• [Problem to solve] Could you restate word for word the lines running from the one with "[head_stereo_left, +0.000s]" to the end of the data, both ends included, but without pictures?

• [Dataset extract]
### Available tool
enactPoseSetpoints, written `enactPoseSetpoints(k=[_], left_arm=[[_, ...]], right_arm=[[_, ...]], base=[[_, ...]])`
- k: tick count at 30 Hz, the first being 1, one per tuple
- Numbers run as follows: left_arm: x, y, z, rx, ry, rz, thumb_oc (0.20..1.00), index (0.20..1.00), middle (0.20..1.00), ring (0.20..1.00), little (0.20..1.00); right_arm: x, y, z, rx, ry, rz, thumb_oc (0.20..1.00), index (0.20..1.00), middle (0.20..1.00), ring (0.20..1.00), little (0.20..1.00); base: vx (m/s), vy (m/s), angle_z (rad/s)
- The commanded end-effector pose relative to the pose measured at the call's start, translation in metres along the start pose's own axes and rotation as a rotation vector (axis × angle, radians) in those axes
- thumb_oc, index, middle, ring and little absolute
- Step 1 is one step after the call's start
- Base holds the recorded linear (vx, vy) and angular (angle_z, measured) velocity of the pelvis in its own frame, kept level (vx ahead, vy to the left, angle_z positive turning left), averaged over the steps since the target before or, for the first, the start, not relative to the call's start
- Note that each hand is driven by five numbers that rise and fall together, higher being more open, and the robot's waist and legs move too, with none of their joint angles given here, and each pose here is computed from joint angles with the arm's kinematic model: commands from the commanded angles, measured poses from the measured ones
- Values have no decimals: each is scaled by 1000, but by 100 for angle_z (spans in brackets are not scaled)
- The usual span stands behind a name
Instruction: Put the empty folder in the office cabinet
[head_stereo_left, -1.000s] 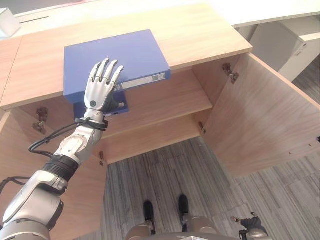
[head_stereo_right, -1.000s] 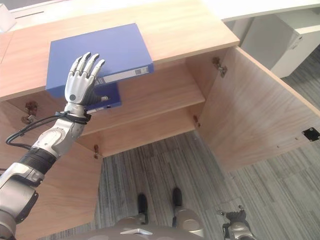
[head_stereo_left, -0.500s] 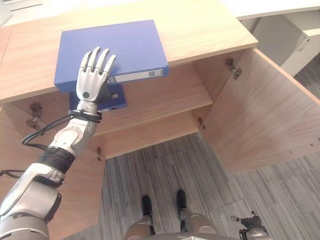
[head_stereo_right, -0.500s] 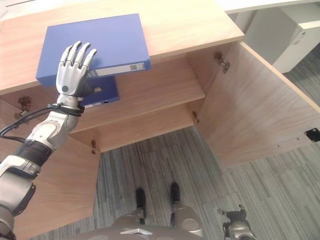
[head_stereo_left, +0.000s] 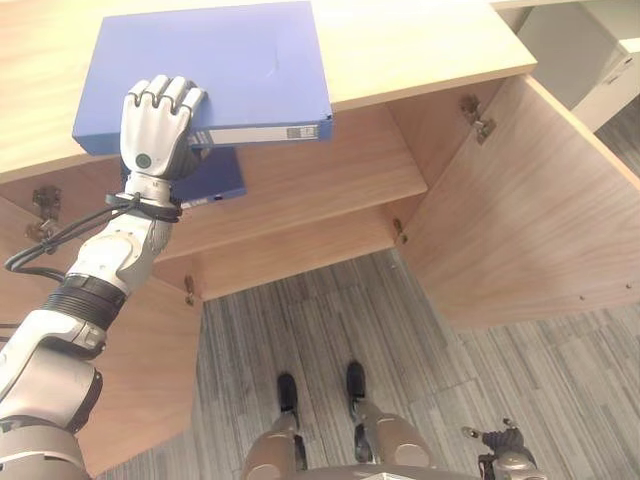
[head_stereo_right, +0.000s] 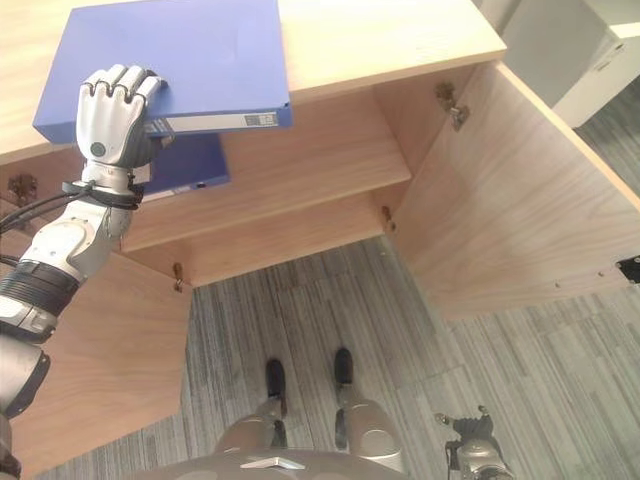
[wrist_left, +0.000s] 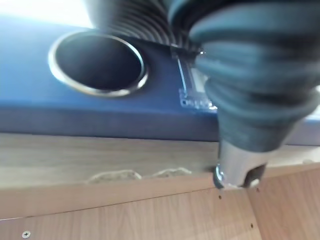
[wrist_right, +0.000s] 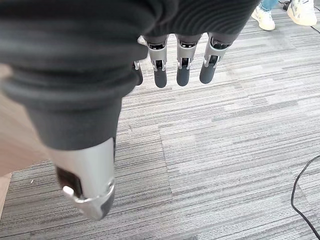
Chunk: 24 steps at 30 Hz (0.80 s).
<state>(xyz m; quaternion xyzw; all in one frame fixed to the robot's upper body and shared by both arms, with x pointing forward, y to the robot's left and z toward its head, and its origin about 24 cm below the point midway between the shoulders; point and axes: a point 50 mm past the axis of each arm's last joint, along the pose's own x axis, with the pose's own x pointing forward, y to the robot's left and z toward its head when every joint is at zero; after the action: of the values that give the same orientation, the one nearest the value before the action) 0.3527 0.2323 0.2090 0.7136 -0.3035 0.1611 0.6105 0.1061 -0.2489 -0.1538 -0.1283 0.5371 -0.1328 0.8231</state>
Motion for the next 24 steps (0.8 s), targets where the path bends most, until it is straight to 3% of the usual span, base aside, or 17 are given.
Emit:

• [Your response]
[head_stereo_left, +0.000s] 
[head_stereo_right, +0.000s] 
[wrist_left, +0.000s] 
[wrist_right, +0.000s] 
Chunk: 24 steps at 30 Hz (0.80 s).
<state>(xyz m; quaternion xyzw; all in one frame fixed to the robot's upper body and shared by both arms, with x pointing forward, y to the robot's left and z toward its head, and its origin about 24 cm below the point midway between the shoulders; point and axes: a point 50 mm past the axis of each arm's last joint, along the pose's own x axis, with the pose's own x pointing forward, y to the robot's left and z toward its head when every joint is at zero; after the action: of the values that give the same orientation, the one nearest the value before the action) 0.3527 0.2323 0.2090 0.7136 -0.3035 0.1611 0.6105 0.1061 -0.2489 -0.1538 -0.1283 0.5371 -0.1328 0.8231</state>
Motion for the next 24 steps (0.8 s), targets where the path bends most, until it is straight to 3% of the usual span, base aside, or 17 are given.
Emit:

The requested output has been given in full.